The material below holds a span beginning at the line with "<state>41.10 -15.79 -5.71" and ending at the line with "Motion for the". Quote that span exactly, both ends included, and only that span.

BEGIN

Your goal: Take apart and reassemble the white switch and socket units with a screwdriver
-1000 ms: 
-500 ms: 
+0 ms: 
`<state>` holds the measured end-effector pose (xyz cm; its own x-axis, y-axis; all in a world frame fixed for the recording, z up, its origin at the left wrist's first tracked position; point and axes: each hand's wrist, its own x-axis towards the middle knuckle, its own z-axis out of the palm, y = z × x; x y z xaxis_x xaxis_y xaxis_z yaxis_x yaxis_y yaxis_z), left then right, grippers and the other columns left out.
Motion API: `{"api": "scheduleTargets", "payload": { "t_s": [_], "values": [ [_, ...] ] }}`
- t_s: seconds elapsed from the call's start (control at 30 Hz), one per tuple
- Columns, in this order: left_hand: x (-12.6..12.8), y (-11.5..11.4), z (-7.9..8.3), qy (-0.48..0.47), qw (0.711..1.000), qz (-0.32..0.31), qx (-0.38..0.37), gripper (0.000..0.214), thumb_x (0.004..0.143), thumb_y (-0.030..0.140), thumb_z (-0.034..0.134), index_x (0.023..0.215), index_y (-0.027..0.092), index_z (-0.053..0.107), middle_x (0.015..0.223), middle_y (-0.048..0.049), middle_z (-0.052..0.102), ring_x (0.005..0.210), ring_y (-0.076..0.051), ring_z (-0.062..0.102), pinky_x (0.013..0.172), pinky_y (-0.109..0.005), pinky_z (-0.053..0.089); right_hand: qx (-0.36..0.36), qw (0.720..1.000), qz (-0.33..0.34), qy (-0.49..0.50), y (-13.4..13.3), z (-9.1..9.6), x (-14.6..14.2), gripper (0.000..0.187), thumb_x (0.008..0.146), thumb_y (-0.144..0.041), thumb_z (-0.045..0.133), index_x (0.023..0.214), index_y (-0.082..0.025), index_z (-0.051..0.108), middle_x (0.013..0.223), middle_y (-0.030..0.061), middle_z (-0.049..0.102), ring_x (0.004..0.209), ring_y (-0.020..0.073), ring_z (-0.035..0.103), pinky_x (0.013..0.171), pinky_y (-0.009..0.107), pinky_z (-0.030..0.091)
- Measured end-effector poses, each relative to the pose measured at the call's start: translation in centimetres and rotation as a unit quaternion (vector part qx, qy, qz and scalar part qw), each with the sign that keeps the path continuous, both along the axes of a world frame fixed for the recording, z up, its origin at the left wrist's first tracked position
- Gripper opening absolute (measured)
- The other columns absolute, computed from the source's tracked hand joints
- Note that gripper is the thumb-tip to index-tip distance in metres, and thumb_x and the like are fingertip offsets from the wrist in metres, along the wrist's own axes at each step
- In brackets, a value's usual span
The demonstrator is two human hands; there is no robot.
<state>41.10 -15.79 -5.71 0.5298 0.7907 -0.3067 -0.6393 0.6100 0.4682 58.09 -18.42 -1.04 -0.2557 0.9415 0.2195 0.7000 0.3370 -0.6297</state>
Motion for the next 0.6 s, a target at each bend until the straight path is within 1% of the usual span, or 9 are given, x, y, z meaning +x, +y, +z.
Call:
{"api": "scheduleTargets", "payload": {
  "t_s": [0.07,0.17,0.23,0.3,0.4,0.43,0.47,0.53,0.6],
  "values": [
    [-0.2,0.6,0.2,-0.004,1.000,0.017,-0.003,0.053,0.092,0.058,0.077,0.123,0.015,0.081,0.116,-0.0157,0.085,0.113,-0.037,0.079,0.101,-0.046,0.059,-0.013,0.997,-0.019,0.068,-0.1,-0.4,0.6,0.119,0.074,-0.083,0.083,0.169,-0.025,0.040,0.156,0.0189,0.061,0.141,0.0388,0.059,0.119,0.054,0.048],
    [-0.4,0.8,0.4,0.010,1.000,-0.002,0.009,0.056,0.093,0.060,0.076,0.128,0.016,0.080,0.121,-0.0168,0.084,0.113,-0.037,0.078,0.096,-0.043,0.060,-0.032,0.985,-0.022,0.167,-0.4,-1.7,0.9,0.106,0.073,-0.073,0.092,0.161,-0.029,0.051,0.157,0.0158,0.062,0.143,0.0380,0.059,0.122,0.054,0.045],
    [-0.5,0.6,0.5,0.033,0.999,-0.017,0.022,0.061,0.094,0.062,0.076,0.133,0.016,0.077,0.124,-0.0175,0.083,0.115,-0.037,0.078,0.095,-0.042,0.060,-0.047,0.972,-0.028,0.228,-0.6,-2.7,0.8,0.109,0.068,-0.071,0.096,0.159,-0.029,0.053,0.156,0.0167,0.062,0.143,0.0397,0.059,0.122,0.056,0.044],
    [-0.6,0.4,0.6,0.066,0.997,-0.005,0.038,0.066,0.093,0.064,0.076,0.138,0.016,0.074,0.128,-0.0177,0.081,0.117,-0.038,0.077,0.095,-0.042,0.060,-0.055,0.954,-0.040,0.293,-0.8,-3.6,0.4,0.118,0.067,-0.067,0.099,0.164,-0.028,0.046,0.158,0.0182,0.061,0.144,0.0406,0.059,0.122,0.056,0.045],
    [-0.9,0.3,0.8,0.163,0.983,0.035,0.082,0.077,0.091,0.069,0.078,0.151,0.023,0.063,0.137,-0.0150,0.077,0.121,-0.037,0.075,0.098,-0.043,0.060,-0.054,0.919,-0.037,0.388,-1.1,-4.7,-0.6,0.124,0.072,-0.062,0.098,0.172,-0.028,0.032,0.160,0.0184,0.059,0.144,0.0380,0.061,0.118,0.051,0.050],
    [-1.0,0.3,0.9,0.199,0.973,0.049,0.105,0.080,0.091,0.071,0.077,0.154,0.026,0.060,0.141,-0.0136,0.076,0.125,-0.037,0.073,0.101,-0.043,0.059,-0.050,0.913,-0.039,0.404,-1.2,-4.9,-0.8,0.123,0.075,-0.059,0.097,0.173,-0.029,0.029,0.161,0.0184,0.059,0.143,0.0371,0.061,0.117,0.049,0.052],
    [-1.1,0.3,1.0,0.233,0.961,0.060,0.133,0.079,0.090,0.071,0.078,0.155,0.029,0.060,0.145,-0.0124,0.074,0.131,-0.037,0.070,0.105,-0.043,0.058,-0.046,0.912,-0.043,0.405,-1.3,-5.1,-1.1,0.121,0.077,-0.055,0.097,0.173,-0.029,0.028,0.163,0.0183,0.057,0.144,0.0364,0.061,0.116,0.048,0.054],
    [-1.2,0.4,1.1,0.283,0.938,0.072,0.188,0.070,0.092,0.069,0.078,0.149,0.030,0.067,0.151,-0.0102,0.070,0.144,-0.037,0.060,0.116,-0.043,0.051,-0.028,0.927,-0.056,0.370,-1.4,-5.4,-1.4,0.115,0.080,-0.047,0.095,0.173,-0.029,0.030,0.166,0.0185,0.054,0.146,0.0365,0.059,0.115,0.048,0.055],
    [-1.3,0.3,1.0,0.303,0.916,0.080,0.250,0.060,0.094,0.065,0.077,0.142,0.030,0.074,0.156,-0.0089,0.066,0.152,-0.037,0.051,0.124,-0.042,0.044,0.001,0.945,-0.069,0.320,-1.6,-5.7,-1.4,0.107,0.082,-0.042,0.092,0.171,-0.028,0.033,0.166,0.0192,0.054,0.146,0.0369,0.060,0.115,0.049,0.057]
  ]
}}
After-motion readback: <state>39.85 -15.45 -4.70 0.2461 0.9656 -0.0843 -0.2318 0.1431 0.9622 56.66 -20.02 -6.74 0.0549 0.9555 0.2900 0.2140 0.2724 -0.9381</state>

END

RESULT OF THE EXERCISE:
<state>41.10 -15.79 -5.71 0.5298 0.7907 -0.3067 -0.6393 0.6100 0.4682 58.09 -18.42 -1.04 -0.2557 0.9415 0.2195 0.7000 0.3370 -0.6297</state>
Motion for the next 0.6 s, a target at each bend until the straight path is within 1% of the usual span, or 9 are given, x, y, z meaning +x, +y, +z.

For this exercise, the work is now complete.